Blog | Bykov-Brett Enterprises

Anthropic Overtakes OpenAI as Enterprise AI Moves Past Pilot Phase

Written by Jamie Bykov-Brett | Apr 20, 2026 12:27:13 PM

Anthropic reportedly overtakes OpenAI on revenue for the first time

The number that caught my eye was not the $30 billion. It was the speed. Anthropic closed February 2026 on $9 billion in annualised revenue. Six weeks later, it was reportedly running at three times that. For context, most enterprise software companies would consider themselves fortunate to add a few percentage points of ARR in a quarter. Anthropic has more than tripled its run rate in roughly four months, and in doing so has, according to reporting aggregated by Roborhythms, pulled ahead of OpenAI's $25 billion ARR for the first time.

That is worth sitting with for a moment before we reach for the league table.

For a couple of years now, the dominant narrative in AI has been a consumer one. ChatGPT as cultural phenomenon. Image generators on everyone's phone. Teachers worrying about homework. That narrative is not wrong, but it has made it easy to miss what has been quietly happening inside procurement departments, legal teams and boardrooms.

Anthropic's revenue mix tells that other story. Its business is reportedly around 80% enterprise, against a more consumer-heavy OpenAI. One company is selling subscriptions to individuals who might cancel next month. The other is signing multi-year contracts with organisations that do not change their mind lightly.

The enterprise detail I found most revealing was this: clients spending over $1 million a year with Anthropic reportedly doubled from 500 to 1,000 in under two months after its Series G. That is not curiosity money. That is committee-approved, legal-reviewed, chief-information-officer-signed budget. When a thousand serious organisations are each writing seven-figure cheques for the same vendor, something structural is shifting underneath the noise.

So what is actually being bought?

In my experience working with senior leaders on AI adoption, the companies moving fastest are not the ones chasing the most capable model. They are the ones that have done the boring work first. They have mapped where judgement lives in their processes. They have figured out which decisions can be automated, which should be augmented, and which must stay firmly with a human being. They have worked out their risk appetite, their governance model and their accountability chain before they have worked out their vendor. The tooling follows the thinking, not the other way around.

That is why I read Anthropic's numbers less as a story about one lab beating another, and more as a signal that enterprise AI has moved past the pilot phase. Organisations are not asking whether to use these tools. They are asking how to use them without creating messes they will have to clean up for the next decade. Questions about explainability, liability, data residency, human-in-the-loop design and staff capability now sit on the agenda alongside cost and capability.

There is also a harder question underneath the celebration. Anthropic has reportedly locked in a 3.5-gigawatt compute deal with Google and Broadcom, with capacity coming online in 2027. Three and a half gigawatts is not a product decision. It is an energy-and-infrastructure decision that will shape power grids, water use and local economies. The companies winning this race are no longer just software companies. They are industrial actors. Leaders buying their services should be asking where that compute is physically landing and who is absorbing its costs.

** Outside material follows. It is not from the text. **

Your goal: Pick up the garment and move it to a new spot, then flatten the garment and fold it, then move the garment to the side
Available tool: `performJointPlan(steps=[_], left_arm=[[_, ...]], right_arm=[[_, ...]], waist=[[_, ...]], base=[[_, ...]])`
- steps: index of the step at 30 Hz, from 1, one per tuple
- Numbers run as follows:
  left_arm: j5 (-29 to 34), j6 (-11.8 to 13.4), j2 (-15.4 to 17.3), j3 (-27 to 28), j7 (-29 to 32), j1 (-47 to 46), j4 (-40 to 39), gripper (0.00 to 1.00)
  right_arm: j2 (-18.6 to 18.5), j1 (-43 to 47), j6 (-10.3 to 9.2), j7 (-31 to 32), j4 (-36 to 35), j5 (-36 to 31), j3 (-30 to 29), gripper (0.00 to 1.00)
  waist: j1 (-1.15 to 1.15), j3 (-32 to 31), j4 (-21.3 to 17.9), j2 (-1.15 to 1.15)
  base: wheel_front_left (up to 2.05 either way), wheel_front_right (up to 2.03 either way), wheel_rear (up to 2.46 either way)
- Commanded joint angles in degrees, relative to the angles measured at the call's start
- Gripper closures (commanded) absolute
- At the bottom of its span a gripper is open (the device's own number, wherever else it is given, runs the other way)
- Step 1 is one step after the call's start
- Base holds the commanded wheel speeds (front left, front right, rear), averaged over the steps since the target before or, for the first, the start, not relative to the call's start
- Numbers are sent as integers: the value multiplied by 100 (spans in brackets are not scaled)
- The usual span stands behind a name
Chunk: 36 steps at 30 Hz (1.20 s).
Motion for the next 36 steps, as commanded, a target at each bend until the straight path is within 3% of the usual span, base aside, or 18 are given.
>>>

A few things I would take from this if I were advising a board this week. Revenue leadership in AI is now decided in enterprise, not in app stores, so benchmark your AI strategy against how peers in your sector are contracting, not against what is trending. Growth of this shape is a warning as much as an opportunity: vendor concentration is creeping up, and switching costs will only get higher from here. And the organisations getting real value are not the ones with the biggest licence. They are the ones whose people have the literacy, judgement and permission to use these tools well.

Machines are getting better at machining. The money is finally following that fact. What remains an open question, for every leader reading this, is whether your people are getting better at the work only people can do.

One thing to ask in your next leadership meeting: if our AI vendor doubled its prices tomorrow, what would we actually do?